Since vSAN was released in 2014 there has been a bit of confusion as to how much cache should be sized for the cluster, this article is intended to clear that up and provide direction for both Hybrid and All-Flash configurations. The reason there are differences in the recommendations is primarily because in Hybrid the cache is a Read Cache as well as a Write Buffer and in All-Flash it’s just serving as a Write Buffer, so the sizing is not a “one size fits all”.

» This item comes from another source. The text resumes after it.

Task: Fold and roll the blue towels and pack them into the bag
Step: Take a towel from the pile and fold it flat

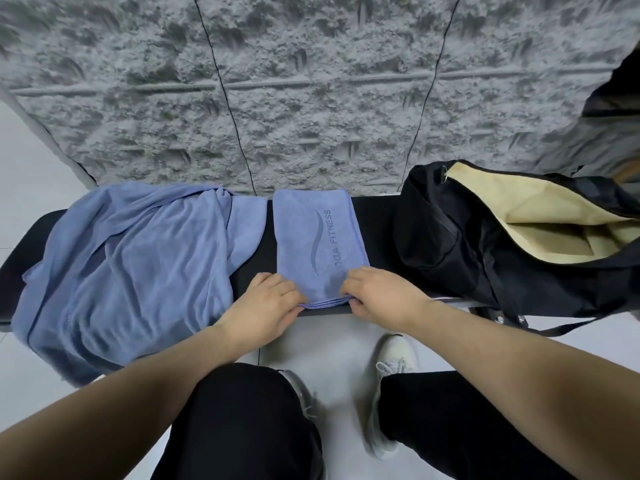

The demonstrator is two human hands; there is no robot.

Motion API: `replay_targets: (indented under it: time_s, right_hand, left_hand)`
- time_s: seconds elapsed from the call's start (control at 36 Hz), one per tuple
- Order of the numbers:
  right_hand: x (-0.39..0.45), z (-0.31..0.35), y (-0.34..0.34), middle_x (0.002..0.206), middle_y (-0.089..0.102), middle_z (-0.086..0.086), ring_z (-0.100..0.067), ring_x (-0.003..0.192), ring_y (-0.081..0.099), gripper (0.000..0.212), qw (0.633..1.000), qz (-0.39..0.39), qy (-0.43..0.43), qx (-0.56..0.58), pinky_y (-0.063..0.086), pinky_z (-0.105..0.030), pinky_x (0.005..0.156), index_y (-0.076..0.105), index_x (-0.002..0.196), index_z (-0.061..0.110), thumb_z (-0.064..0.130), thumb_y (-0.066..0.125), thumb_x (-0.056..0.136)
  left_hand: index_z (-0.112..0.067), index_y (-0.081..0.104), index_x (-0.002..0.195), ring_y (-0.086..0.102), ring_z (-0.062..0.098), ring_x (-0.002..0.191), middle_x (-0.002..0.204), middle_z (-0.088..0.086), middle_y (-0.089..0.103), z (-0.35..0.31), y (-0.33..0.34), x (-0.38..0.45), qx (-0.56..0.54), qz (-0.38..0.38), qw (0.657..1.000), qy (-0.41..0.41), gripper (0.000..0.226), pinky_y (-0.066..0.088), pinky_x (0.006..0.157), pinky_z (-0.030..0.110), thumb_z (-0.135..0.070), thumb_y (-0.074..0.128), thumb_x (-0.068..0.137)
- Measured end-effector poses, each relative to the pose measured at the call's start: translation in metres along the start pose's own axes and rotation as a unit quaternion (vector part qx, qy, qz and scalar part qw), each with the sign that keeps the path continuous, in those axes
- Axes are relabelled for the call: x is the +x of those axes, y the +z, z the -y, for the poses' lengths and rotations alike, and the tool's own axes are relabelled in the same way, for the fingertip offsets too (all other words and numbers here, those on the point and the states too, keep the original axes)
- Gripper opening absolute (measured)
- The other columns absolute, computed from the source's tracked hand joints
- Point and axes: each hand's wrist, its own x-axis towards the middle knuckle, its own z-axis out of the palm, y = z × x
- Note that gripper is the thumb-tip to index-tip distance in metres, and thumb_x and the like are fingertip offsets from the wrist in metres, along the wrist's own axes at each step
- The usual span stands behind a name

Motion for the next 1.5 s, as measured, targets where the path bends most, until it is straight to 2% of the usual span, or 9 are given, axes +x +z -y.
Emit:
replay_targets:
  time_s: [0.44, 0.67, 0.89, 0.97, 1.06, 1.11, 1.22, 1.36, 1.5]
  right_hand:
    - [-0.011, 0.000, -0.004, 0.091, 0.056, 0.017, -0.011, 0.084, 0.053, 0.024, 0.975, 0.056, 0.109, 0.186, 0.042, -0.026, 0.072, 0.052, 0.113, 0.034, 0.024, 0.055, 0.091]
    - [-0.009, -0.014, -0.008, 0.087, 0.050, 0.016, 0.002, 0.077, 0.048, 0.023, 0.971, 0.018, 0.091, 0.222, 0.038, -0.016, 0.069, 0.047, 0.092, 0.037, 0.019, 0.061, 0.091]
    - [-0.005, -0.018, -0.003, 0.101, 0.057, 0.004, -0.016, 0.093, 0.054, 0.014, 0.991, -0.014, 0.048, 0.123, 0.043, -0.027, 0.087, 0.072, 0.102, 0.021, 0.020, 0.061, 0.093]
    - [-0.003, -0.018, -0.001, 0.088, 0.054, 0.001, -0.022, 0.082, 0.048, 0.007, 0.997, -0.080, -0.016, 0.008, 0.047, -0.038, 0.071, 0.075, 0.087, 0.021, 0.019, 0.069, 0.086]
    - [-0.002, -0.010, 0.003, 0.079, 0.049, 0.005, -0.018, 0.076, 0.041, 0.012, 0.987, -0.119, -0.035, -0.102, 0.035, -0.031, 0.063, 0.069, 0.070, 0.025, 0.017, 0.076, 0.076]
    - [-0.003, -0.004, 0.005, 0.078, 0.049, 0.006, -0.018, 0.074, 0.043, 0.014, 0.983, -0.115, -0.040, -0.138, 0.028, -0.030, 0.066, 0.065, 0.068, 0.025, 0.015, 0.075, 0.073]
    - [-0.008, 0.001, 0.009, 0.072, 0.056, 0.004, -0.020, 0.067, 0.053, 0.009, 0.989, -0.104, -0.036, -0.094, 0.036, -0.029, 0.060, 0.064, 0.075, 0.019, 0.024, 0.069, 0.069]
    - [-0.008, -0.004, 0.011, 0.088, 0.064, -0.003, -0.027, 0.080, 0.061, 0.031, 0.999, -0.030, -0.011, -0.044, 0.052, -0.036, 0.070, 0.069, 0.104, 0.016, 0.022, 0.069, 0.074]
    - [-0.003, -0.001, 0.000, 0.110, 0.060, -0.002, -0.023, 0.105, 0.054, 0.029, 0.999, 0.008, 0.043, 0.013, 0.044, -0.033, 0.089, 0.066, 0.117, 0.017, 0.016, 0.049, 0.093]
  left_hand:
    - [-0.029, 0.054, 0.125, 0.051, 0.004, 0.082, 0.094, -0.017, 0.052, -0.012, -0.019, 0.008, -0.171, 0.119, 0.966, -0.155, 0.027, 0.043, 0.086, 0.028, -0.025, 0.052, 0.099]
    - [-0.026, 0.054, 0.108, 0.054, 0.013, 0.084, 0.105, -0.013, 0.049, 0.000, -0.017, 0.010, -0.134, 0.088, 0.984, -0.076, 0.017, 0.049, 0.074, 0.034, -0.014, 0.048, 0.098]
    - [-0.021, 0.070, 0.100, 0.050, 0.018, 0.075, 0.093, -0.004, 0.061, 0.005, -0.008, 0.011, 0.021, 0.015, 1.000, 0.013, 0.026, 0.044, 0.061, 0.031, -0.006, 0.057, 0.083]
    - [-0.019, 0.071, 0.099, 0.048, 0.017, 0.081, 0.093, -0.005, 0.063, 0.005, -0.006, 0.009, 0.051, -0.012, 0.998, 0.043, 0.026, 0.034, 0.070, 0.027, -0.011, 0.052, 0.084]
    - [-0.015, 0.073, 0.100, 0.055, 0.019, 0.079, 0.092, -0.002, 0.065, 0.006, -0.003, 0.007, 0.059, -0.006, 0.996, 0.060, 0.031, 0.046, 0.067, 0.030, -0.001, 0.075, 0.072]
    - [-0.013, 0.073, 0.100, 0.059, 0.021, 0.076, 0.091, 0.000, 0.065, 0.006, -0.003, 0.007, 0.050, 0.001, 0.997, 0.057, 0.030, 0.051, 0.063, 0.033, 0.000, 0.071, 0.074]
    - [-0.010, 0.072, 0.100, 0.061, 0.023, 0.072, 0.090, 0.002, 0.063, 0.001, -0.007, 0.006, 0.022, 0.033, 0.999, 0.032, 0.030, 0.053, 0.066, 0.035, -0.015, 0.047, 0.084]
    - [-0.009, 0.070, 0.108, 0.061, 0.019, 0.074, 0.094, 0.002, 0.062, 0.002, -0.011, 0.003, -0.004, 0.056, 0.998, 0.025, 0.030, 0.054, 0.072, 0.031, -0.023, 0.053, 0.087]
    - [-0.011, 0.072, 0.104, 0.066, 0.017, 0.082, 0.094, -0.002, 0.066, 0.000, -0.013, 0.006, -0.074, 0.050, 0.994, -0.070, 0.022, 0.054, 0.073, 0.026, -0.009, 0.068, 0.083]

- RAW Capacity – This is the amount of capacity the vSAN Datastore will provide
- Usable Capacity – This is the amount of capacity that can be provided based on the FTT level specified in storage policies
- Provisioned / Deployed Capacity – This is the amount of space taken by objects before FTT is taken into account
- Consumed Capacity – This is the amount of space that has been consumed by objects taking into account FTT, for example a 100GB Object with FTT=1 will consume 200GB of storage space
Hybrid Cache Sizing
In Hybrid the recommendation has always been 10% of Usable Capacity or Deployed capacity, if we have a 3-Node vSAN cluster, each host has two disk groups and each disk group has 7×1.2TB 10K SAS Drives, that means each host has 16.8TB of RAW Capacity and our 3-Node cluster has 50.4TB of RAW Capacity, based on the following FTT Values in our storage policy this means our total Usable Capacity is:
FTT=0 – 50.4TB
FTT=1 – 25.2TB
FTT=2 – 16.8TB
FTT=3 – 12.6TB
Based on the 10% rule our cache requirements are as follows:
FTT=0 – 5.4TB which equates to 1.8TB Per node which equates to 900GB Per Disk Group
FTT=1 – 2.52TB which equates to 0.84TB Per node which equates to 420GB Per Disk Group
FTT=2 – 1.68TB which equates to 0.56TB Per node which equates to 280GB Per Disk Group
FTT=3 – 1.26TB which equates to 0.42TB Per node which equates to 210GB Per Disk Group
The above sizing is all well and good if you are only using a single FTT method, however vSAN allows you to define policies with different FTT levels which means you can have objects on vSAN that have varying levels of protection, this makes sizing using the above method all the more difficult.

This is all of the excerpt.